The shader file indicated with shader(src = ...) will be embedded in the crate/executable so there is no need for any additional action to package the .wgsl asset file.

For the shader containing the compute pipeline entrypoint, a few more attributes are needed:

  • shader(derive(Composable)) indicates that our kernel.wgsl shader depends on the source code of the shader associated to the Composable structure. All the naga_oil boilerplace to compose the .wgsl modules will be generated automatically. Note that multiple dependencies can be specified when needed, e.g., derive(Composable1, Composable2).
  • shader(composable = false) indicates that WgKernel cannot be reused as a dependency of another shader. In practice this is required if the .wgsl file does not contain a #define_import_path line.
#[derive(Shader)]
#[shader(
derive(Composable), // This shader depends on the `Composable` shader.
src = "kernel.wgsl", // Shader source code, will be embedded in the exe with `include_str!`.
composable = false // This shader doesn’t export any symbols reusable from other wgsl shaders.
)]
struct WgKernel {
main: ComputePipeline,
}

Our compute shader also defines an entrypoint for a compute pipeline. Here, the entrypoint is named main in the .wgsl sources. By specifying a field main: ComputePipeline in the rust struct, the Shader derive will automatically generate the boilerplate to instantiate this compute pipeline with WgKernel::from_device(wgpu_device).

danger

If a .wgsl file does not contain a #define_import_path line, the composable = false attribute must be added to avoid a compile-time error.

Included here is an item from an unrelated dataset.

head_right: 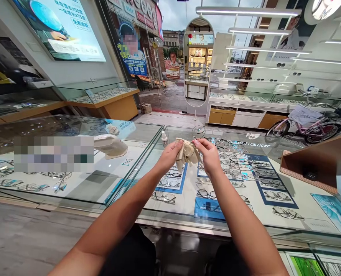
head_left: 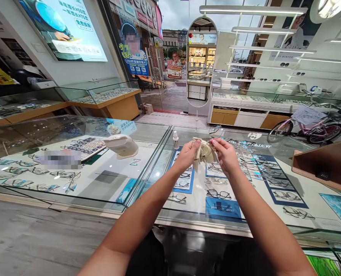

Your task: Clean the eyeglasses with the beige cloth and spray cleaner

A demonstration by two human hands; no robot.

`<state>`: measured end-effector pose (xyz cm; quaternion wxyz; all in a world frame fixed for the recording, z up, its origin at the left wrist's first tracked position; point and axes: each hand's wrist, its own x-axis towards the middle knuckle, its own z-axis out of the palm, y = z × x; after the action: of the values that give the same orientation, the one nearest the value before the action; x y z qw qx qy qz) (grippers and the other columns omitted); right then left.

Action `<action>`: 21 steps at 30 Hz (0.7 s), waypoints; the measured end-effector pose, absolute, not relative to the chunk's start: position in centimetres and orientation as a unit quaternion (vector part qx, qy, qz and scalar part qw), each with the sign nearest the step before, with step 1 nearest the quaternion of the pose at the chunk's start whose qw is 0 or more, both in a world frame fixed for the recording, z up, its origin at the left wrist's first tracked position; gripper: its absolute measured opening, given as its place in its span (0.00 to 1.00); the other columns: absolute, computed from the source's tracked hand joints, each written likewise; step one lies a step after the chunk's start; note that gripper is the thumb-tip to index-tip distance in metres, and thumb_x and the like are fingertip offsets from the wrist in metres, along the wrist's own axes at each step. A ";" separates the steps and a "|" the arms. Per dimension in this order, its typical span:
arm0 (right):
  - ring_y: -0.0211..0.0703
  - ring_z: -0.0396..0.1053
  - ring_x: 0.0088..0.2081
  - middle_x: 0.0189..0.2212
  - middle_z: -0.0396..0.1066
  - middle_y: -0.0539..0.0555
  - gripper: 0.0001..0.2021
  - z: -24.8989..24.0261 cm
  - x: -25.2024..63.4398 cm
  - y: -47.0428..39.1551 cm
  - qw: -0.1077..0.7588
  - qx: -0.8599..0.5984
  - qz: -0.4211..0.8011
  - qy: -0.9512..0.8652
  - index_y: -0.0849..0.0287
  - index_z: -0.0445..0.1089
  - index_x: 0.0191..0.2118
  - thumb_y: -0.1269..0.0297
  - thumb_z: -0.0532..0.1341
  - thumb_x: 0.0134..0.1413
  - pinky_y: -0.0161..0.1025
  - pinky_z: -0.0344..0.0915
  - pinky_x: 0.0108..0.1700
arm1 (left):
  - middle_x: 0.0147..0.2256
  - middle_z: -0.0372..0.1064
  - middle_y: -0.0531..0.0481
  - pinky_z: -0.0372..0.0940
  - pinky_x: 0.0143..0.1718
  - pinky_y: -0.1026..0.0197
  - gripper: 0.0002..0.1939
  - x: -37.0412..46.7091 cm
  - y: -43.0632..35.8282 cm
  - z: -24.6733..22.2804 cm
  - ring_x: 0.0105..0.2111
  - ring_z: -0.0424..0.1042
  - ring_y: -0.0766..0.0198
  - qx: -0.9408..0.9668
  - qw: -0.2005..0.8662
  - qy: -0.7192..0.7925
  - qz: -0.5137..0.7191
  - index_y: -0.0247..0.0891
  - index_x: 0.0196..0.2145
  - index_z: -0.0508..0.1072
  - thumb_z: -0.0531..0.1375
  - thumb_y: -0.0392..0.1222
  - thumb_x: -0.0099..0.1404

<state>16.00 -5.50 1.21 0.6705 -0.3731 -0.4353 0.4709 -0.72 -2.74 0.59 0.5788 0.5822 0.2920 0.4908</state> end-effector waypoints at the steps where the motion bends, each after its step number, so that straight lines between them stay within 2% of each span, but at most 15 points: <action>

With these associations between Rust structs and .wgsl shaders in place, we can now instantiate the compute pipeline easily without any additional boilerplace:

#[async_std::main]
async fn main() -> anyhow::Result<()> {
let gpu = GpuInstance::new().await?; // Helper to initialize the GPU device and queue.
let kernel = WgKernel::from_device(gpu.device())?; // Initialize the compute pipeline
println!("{}", WgKernel::flat_wgsl()?); // Prints the source code of your kernel after all dependency resolution.
}

This prints the following "flattened" shader. This is what is actually being compiled by naga:

struct MyStructX_naga_oil_mod_XMNXW24DPONQWE3DFHI5G233EOVWGKX {
value: f32,
}

@group(0) @binding(0)
var<storage, read_write> a_1: array<MyStructX_naga_oil_mod_XMNXW24DPONQWE3DFHI5G233EOVWGKX>;
@group(0) @binding(1)
var<storage> b_1: array<MyStructX_naga_oil_mod_XMNXW24DPONQWE3DFHI5G233EOVWGKX>;

fn shared_functionX_naga_oil_mod_XMNXW24DPONQWE3DFHI5G233EOVWGKX(a: MyStructX_naga_oil_mod_XMNXW24DPONQWE3DFHI5G233EOVWGKX, b: MyStructX_naga_oil_mod_XMNXW24DPONQWE3DFHI5G233EOVWGKX) -> MyStructX_naga_oil_mod_XMNXW24DPONQWE3DFHI5G233EOVWGKX {
return MyStructX_naga_oil_mod_XMNXW24DPONQWE3DFHI5G233EOVWGKX((a.value + b.value));
}

@compute @workgroup_size(64, 1, 1)
fn main(@builtin(global_invocation_id) invocation_id: vec3<u32>) {
let i: u32 = invocation_id.x;
if (i < arrayLength((&a_1))) {
let _e9: MyStructX_naga_oil_mod_XMNXW24DPONQWE3DFHI5G233EOVWGKX = a_1[i];
let _e12: MyStructX_naga_oil_mod_XMNXW24DPONQWE3DFHI5G233EOVWGKX = b_1[i];
let _e13: MyStructX_naga_oil_mod_XMNXW24DPONQWE3DFHI5G233EOVWGKX = shared_functionX_naga_oil_mod_XMNXW24DPONQWE3DFHI5G233EOVWGKX(_e9, _e12);
a_1[i] = _e13;
return;
} else {
return;
}
}
info

Your output will differ from this one due to various factors like different UUID generation and different versions of naga, naga_oil, wgpu, and wgcore.

Running the kernel

In addition to initializing the compute pipeline, wgcore exports some convenient utilities for actually running it. First, the input buffers can be initialized easily using the GpuScalar, GpuVector, GpuMatrix wrappers (the all initialize and contain a regular wgpu Buffer).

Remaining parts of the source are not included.